Establishing a common path of insertion [18-20] of attachments is considered as being relevant for achieving long term success [21]. This may either be realized by individually fabricating telescopic crowns [1,13] or by exploiting the geometric form [19] of singlestanding, prefabricated attachments [22] as well as by using various retentive inserts made from different types of plastic materials [23]. Several authors have reported that lacking a common path of insertion resulted in compromised retention and accelerated wear of attachment systems [8,20,24,25]. In this context, salvaging an existing removable prosthesis by retrofitting an implant and a single standing attachment constitutes a special situation, which for instance occurs when a natural abutment has fractured requiring extraction [26]. In such cases, a common path of insertion of pre-existing telescopic crowns and ball anchor or locator cannot be established.

In addition, inevitable positional errors during fabrication of superstructures prevent a passive fit being achieved [27]. While bone adaptation minimizing misfit between implants and restoration has been proven for fixed restorations [28], a literature review described component fractures and loss of implants as potential consequences of misfitting superstructures [27]. In the same context, a retrospective clinical study revealed marginal bone loss in one third of the implant length or more in 19% of implants supporting overdentures [29], which may also be attributed to the static and dynamic loading conditions present in these cases.

This article reports on a patient restored with a removable restoration on implants and teeth employing telescopic crowns for retention who fractured an implant following previous technical complications. In a second patient, a locator abutment was used for salvaging an existing telescopic crown supported, removable prosthesis, which led to implant loss after three years.
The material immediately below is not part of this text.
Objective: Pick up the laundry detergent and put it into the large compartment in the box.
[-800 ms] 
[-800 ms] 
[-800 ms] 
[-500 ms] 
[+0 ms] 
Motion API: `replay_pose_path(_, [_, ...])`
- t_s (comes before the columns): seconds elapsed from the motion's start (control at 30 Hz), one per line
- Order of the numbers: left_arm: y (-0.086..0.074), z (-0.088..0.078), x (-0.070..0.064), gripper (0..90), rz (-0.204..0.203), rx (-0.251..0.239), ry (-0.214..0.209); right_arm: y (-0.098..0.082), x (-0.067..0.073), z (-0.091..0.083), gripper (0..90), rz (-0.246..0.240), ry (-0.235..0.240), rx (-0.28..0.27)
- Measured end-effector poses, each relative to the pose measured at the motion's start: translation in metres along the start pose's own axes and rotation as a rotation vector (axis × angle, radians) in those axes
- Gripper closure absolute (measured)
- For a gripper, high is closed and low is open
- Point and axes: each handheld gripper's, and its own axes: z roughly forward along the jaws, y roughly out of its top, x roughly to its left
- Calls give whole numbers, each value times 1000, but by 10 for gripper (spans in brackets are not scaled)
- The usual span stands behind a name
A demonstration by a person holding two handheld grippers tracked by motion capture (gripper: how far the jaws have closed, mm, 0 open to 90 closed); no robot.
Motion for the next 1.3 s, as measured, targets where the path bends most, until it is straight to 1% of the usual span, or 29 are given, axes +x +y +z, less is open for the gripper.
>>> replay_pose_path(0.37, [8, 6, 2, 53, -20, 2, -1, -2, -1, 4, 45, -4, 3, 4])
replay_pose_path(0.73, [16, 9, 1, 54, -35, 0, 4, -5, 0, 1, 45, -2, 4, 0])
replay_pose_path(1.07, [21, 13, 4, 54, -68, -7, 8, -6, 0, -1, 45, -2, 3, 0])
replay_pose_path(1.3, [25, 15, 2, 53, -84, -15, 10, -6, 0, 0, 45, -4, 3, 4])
Using qualitative photoelastic analysis, the potential of a novel attachment system [30,31] incorporating a flexible element into the male component for acting as a stress-breaker preventing implant overload was evaluated.

Case Presentation – Implant Fracture

A male patient initially presented in September 2020 at the age of 76 with implant-supported fixed restorations in the mandible (Figure 1a). Fixed restorations on implants and teeth were present in the maxilla and the patient required extractions of posterior teeth due to abscesses. Following healing, the patient was treatment planned for a combined tooth-implant supported removable restoration in January 2021 following implant placement in the position of tooth 15 (Figures 1b, 1c). In November 2021 a prosthesis employing telescopic crowns supported by both natural abutments and implants was delivered (Figure 2).